- **Task**: In the listing below, the lines starting with the line with "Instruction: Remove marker" and going on through the line with "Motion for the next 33" are to be reproduced exactly, and only those.

- **Information**:
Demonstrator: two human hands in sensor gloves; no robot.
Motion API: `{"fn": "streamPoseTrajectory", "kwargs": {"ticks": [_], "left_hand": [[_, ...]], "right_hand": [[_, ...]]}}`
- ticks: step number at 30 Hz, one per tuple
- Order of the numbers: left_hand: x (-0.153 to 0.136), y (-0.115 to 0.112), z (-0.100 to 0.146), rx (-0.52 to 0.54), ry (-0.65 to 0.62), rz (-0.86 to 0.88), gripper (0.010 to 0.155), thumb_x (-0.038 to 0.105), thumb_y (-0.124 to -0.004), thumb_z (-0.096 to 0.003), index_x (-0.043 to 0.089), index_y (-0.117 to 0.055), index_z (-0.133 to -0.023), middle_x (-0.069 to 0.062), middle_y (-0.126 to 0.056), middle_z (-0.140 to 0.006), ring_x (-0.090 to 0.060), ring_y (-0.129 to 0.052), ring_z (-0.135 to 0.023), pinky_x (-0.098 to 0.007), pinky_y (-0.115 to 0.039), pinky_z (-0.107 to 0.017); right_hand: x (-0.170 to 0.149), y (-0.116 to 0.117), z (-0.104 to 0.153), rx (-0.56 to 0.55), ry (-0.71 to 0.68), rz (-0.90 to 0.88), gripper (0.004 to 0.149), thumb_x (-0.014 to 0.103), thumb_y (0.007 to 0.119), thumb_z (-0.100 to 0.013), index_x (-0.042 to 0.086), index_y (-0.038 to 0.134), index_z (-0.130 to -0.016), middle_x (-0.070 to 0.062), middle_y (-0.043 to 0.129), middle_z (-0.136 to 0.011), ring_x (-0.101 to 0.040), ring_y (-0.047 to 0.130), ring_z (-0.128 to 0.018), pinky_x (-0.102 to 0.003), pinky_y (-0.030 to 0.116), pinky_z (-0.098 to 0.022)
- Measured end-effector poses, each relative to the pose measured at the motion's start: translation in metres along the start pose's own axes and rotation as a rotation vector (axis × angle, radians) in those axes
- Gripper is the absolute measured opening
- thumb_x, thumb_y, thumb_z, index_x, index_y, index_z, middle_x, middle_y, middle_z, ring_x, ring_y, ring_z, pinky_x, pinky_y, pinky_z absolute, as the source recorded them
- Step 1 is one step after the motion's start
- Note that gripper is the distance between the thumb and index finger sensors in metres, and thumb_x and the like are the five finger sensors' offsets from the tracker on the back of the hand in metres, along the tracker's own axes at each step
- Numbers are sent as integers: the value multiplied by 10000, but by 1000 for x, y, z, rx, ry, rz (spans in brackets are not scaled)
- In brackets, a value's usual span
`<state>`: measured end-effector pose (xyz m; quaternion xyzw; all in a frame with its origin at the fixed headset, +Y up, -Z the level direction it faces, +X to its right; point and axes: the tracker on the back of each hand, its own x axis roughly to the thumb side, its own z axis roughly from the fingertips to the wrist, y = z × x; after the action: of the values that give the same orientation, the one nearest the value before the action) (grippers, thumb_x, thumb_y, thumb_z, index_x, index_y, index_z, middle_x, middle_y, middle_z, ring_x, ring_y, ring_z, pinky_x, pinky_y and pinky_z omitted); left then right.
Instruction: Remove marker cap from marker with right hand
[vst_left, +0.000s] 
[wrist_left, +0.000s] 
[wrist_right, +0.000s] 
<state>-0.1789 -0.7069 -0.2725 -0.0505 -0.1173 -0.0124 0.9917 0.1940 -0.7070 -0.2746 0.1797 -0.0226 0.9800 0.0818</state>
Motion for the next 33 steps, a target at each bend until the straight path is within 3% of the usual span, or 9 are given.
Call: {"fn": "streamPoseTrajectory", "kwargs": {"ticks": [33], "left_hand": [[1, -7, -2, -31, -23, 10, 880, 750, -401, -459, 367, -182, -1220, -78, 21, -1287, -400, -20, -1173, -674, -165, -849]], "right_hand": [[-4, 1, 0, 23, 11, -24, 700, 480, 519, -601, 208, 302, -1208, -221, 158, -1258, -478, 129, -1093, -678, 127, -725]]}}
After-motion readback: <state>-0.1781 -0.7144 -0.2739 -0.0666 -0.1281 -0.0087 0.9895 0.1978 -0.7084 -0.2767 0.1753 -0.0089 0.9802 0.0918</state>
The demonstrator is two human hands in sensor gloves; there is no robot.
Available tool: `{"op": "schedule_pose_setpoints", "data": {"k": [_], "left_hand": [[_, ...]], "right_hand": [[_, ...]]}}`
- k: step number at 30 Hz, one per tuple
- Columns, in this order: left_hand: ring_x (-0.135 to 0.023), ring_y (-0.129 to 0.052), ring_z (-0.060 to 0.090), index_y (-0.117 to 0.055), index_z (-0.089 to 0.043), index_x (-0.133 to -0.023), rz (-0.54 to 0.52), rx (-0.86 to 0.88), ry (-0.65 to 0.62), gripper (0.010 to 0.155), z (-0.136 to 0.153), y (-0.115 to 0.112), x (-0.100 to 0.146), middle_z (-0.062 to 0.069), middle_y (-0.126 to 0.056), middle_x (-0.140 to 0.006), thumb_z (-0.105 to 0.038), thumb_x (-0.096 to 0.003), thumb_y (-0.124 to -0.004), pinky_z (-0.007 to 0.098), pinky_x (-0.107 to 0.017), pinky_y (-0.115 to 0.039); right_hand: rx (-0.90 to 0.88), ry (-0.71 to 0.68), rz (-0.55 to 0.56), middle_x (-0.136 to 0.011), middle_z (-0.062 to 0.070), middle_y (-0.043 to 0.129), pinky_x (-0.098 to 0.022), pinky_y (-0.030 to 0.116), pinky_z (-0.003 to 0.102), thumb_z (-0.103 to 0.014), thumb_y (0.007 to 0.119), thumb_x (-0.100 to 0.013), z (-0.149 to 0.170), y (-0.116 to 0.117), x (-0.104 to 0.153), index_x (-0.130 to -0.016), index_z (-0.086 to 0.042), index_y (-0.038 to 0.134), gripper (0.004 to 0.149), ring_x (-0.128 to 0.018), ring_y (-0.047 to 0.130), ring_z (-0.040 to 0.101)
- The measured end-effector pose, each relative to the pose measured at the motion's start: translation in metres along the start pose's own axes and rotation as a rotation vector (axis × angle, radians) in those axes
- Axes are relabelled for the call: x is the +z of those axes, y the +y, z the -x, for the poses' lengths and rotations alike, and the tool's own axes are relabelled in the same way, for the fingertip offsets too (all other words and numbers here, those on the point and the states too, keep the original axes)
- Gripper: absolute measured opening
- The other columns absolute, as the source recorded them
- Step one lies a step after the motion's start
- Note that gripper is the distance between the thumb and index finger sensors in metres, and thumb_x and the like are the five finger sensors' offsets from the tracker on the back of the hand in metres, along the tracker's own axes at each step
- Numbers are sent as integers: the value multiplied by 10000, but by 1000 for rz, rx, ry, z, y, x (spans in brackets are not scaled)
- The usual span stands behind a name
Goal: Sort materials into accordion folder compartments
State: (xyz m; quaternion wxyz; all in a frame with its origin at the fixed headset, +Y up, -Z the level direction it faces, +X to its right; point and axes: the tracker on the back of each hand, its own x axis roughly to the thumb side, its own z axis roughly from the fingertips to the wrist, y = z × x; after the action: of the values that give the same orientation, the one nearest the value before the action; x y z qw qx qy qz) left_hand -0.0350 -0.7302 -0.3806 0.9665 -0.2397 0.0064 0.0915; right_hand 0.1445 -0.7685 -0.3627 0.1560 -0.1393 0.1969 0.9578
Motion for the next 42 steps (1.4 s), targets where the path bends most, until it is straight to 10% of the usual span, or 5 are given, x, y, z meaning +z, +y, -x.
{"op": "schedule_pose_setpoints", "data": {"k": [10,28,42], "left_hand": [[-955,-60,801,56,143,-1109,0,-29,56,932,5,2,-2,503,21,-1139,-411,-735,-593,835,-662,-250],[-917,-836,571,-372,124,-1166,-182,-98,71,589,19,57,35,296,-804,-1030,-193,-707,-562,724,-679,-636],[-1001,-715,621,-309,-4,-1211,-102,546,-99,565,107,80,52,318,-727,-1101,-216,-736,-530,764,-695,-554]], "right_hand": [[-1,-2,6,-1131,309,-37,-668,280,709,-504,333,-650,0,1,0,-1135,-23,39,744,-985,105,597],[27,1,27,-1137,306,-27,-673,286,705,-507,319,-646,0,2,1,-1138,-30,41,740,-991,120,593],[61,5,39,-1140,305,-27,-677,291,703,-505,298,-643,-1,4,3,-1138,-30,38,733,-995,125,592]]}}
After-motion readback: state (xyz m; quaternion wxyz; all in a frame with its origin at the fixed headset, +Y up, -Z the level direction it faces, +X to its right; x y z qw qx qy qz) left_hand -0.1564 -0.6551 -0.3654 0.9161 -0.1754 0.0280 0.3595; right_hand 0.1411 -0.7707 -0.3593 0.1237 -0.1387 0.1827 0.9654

- **Task response**:
Instruction: Remove marker cap from marker with right hand
[vst_left, +0.000s] 
[wrist_left, +0.000s] 
[wrist_right, +0.000s] 
<state>-0.1789 -0.7069 -0.2725 -0.0505 -0.1173 -0.0124 0.9917 0.1940 -0.7070 -0.2746 0.1797 -0.0226 0.9800 0.0818</state>
Motion for the next 33 steps, a target at each bend until the straight path is within 3% of the usual span, or 9 are given.

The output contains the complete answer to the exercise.